For us, it's about equal rights. The constitution is there to make sure that people are treated equally. Inheritance rights is one of the big ones. Our house is in Machi's name, so if she passes away then it doesn't automatically come to me. Even if she leaves it to me in her will, the taxation will be significantly higher.

However, we are even more concerned about what will happen once our baby is born in August. I'll be the only one who has parental rights as I'm the one who is giving birth. Machi won't have any parental rights as we are not married and her name won't be allowed on the birth certificate. On paper, she will essentially be a roommate.

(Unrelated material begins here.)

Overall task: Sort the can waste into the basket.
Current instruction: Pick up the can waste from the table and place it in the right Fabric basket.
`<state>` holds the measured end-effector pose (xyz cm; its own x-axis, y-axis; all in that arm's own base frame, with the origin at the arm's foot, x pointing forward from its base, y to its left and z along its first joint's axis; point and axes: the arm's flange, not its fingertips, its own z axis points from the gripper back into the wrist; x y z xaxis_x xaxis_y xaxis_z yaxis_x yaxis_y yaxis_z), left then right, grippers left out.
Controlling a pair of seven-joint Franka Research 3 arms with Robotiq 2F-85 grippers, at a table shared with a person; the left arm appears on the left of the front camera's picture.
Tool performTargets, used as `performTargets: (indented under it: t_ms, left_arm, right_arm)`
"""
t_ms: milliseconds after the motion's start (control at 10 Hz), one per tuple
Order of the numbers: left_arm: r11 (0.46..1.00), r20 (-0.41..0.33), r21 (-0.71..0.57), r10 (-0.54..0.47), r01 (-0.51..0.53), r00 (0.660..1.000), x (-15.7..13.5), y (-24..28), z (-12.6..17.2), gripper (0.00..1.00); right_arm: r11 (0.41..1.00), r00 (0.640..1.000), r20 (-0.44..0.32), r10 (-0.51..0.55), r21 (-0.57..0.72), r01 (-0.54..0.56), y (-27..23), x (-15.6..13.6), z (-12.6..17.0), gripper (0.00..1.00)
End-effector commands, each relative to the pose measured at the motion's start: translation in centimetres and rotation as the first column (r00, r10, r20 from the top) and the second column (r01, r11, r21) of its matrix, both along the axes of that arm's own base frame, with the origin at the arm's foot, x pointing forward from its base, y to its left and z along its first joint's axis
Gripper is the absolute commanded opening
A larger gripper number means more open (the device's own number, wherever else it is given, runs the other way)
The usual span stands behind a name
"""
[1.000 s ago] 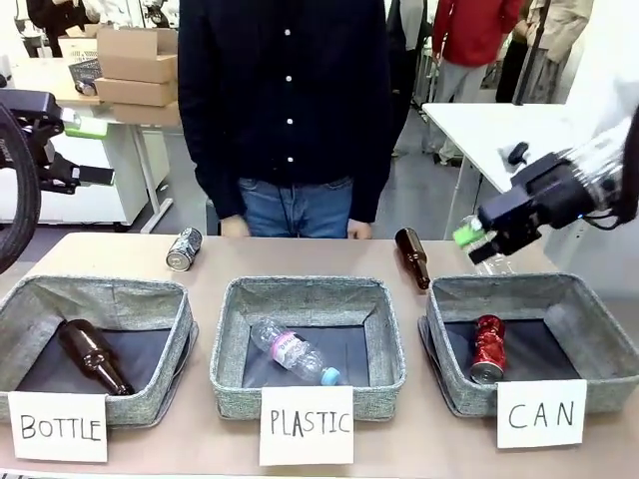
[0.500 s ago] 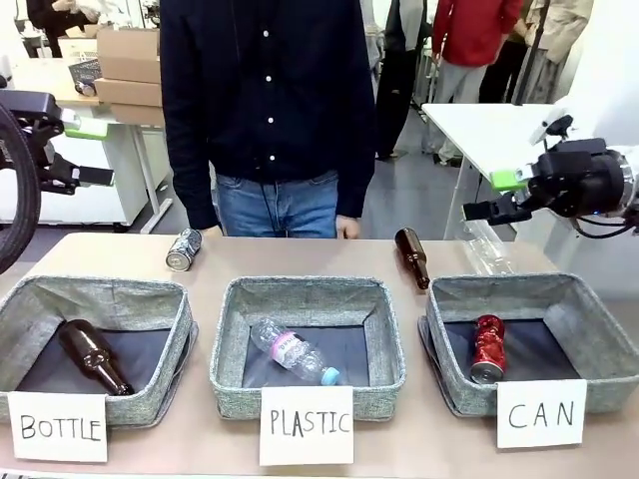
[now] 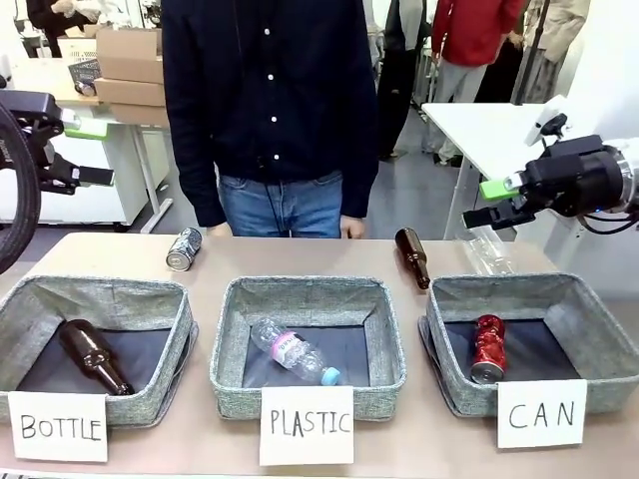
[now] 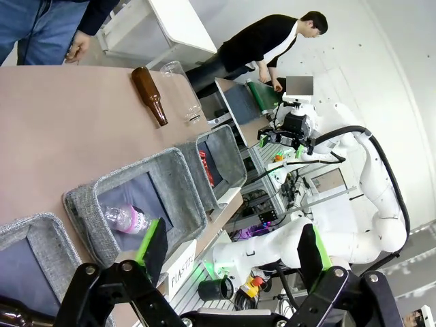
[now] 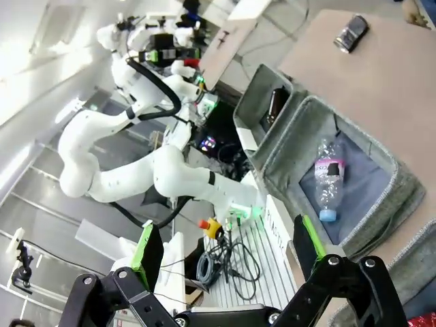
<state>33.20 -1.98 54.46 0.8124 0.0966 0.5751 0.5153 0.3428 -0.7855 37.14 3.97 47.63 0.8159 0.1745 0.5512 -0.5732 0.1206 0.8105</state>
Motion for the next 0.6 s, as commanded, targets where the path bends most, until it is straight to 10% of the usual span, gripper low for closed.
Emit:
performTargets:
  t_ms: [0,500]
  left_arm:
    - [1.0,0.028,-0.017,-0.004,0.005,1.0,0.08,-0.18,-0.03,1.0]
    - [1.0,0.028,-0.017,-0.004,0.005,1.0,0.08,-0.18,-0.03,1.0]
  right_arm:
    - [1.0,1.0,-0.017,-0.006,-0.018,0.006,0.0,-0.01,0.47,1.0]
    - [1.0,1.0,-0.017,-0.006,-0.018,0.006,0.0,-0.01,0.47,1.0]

Machi Sakata With Her Partner, Theresa Stieger
Theresa Stieger sitting on a bench with her partner, Machi Sakata. Stieger is pregnant with the couple's baby but Sakata will have no parental rights since the couple are not married.

If I pass away before Machi, I'm not sure what will happen to the baby. If Machi can be listed as a guardian on U.S. paperwork she may get custody automatically, otherwise it might fall to my parents first. Either way, she would probably have to go through procedures here to legally adopt the child as her own.

The child won't automatically get Japanese citizenship, either, as it is based on the parents' citizenship. This means the child can only get American citizenship whereas, if Machi and I were able to get married, they would allow dual citizenship until the child is 22 years old and can choose one or the other.

The baby will be allowed to live in Japan under a special visa but they won't have voting rights. Also, say they're really good at athletics, they couldn't be on the national team if they don't have Japanese citizenship. I fear it will be one little thing after another.

The fight for our marriage has always been an urgent thing. But now I am going to have a baby, this is something we just can't wait on. We need it now—not in 10 or 20 years.

I'm trying to feel optimistic. We have already appealed the Osaka ruling and within the next couple of months we will submit all of the paperwork. In the meantime, cases at four other districts are being seen separately.

Even though we are legally married in the U.S, I wouldn't want to move back. I like living in Japan. I like my job, Machi likes her job, we like our neighborhood, we have our friends here. I feel like our home is here.

It also would worry me if I had to move back to the U.S. following Roe v. Wade being overturned. If we did have to move back, I would think a lot about which state to move to and whether it would affect our rights in the future.

Theresa Stieger has lived in Japan since 2006. She and her partner, Machi Sakata, are part of a lawsuit that claims the ban on same-sex relationships in Japan is unconstitutional.

All views expressed in this article are the author's own.